If a line in the data holds "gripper", copy that line out in full.
==== Records shown ====
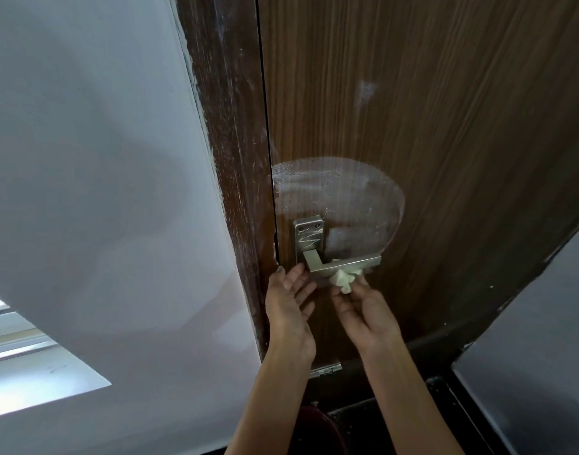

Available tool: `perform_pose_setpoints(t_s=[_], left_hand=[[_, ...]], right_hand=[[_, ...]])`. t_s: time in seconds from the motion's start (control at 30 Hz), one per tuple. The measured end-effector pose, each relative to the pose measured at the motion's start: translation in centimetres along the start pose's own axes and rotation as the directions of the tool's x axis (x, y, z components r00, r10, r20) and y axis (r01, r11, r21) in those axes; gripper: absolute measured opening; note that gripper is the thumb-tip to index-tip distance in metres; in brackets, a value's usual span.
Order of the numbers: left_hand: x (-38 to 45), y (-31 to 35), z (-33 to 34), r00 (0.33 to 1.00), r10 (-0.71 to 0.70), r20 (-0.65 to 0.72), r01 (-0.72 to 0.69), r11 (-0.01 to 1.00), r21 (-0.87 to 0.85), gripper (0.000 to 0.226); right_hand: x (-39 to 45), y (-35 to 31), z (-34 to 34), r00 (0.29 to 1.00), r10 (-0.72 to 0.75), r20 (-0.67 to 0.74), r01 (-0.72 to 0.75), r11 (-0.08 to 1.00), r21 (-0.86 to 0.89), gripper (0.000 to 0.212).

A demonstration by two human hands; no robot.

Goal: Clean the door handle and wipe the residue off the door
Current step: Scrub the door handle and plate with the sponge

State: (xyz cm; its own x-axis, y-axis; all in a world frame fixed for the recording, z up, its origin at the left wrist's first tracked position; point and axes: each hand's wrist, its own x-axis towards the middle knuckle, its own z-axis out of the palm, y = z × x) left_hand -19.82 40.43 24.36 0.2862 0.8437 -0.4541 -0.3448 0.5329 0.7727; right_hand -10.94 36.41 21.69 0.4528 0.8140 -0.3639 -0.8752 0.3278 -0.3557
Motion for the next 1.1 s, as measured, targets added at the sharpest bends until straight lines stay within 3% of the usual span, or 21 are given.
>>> perform_pose_setpoints(t_s=[0.1, 0.3, 0.43, 0.53, 0.63, 0.7, 0.77, 0.83, 0.93, 1.0, 1.1], left_hand=[[0.2, -0.2, 0.1, 1.000, 0.004, -0.001, -0.004, 1.000, -0.013, 0.040], [0.4, 0.0, 0.6, 0.999, 0.011, -0.031, -0.013, 0.998, -0.062, 0.036], [0.5, 0.0, 0.5, 1.000, 0.014, -0.027, -0.015, 0.999, -0.030, 0.036], [0.5, 0.2, 0.3, 1.000, -0.020, -0.003, 0.020, 0.996, -0.083, 0.034], [0.3, 0.4, 0.4, 0.998, -0.059, 0.032, 0.063, 0.988, -0.143, 0.030], [0.1, 0.3, 0.7, 0.997, -0.061, 0.053, 0.068, 0.985, -0.157, 0.029], [-0.1, 0.1, 1.0, 0.995, -0.070, 0.074, 0.081, 0.985, -0.154, 0.030], [-0.2, 0.1, 1.1, 0.990, -0.106, 0.095, 0.120, 0.980, -0.157, 0.034], [0.0, 0.2, 0.9, 0.985, -0.137, 0.104, 0.151, 0.978, -0.143, 0.038], [0.2, 0.2, 0.8, 0.985, -0.127, 0.116, 0.142, 0.981, -0.133, 0.037], [0.5, -0.1, 0.5, 0.983, -0.118, 0.139, 0.134, 0.985, -0.113, 0.033]], right_hand=[[0.1, -0.2, 0.4, 0.998, -0.058, -0.030, 0.059, 0.997, 0.051, 0.035], [-0.5, 2.0, 1.5, 0.997, 0.062, -0.052, -0.064, 0.997, -0.048, 0.027], [-0.2, -1.1, 1.5, 0.959, -0.133, -0.250, 0.157, 0.984, 0.079, 0.035], [-0.1, -2.0, 1.3, 0.850, -0.364, -0.382, 0.354, 0.930, -0.099, 0.028], [-0.2, -0.9, 1.3, 0.688, -0.669, -0.281, 0.562, 0.736, -0.376, 0.028], [-0.2, 0.6, 1.0, 0.531, -0.846, -0.044, 0.655, 0.443, -0.613, 0.027], [-0.3, 2.4, 0.4, 0.409, -0.871, 0.274, 0.693, 0.101, -0.713, 0.031], [-0.1, 4.0, -0.3, 0.354, -0.759, 0.547, 0.710, -0.162, -0.685, 0.031], [0.2, 3.9, -1.3, 0.327, -0.577, 0.748, 0.726, -0.353, -0.590, 0.030], [0.6, 2.5, -2.0, 0.283, -0.564, 0.776, 0.683, -0.449, -0.576, 0.033], [1.0, 1.3, -1.7, 0.261, -0.677, 0.688, 0.628, -0.423, -0.654, 0.029]])
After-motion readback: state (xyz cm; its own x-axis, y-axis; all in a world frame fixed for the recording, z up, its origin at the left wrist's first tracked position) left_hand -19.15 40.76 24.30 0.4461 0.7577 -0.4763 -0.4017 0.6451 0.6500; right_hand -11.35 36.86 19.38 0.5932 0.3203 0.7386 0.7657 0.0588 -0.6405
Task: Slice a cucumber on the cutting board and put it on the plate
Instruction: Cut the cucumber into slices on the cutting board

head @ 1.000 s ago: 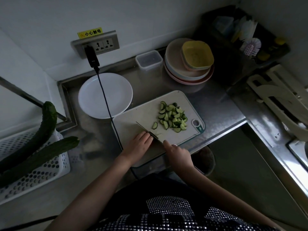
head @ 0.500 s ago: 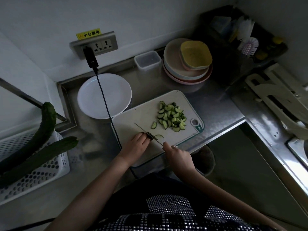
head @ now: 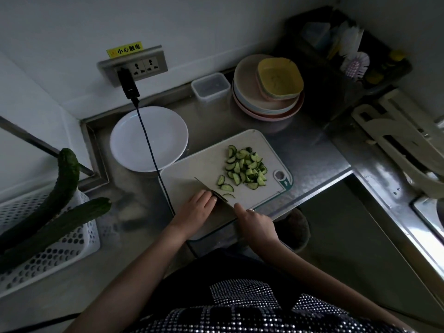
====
Your solution
Available tool: `perform_pose_setpoints(t_s=[_], left_hand=[[_, ...]], right_hand=[[_, ...]])`. t_s: time in seconds from the motion's start (control at 30 Hz), one per tuple. The measured end-effector pose, each relative to the pose measured at the motion's start: translation in centimetres along the start pose's own axes and rotation as the directions of the tool's x axis (x, y, z components r00, r10, r20) and y axis (r01, r11, r21) in those axes; gripper: absolute measured opening; note that gripper is the thumb-tip to index-tip distance in metres; in brackets, a value's usual span.
Order of the numbers: left_hand: x (-38 to 45), y (-31 to 35), z (-33 to 34), r00 (0.33 to 1.00), r10 (-0.71 to 0.70), r20 (-0.65 to 0.72), r01 (-0.72 to 0.69), r11 (-0.01 to 1.00), r21 (-0.87 to 0.85), gripper (0.000 to 0.226); right_hand: x (-39 to 45), y (-35 to 31), z (-34 to 34), r00 (0.29 to 1.00), r10 (-0.72 to 0.75), r20 (-0.67 to 0.74), r01 (-0.72 to 0.75), r11 (-0.08 to 1.00), r21 (-0.86 to 0.89), gripper (0.000 to 0.212).

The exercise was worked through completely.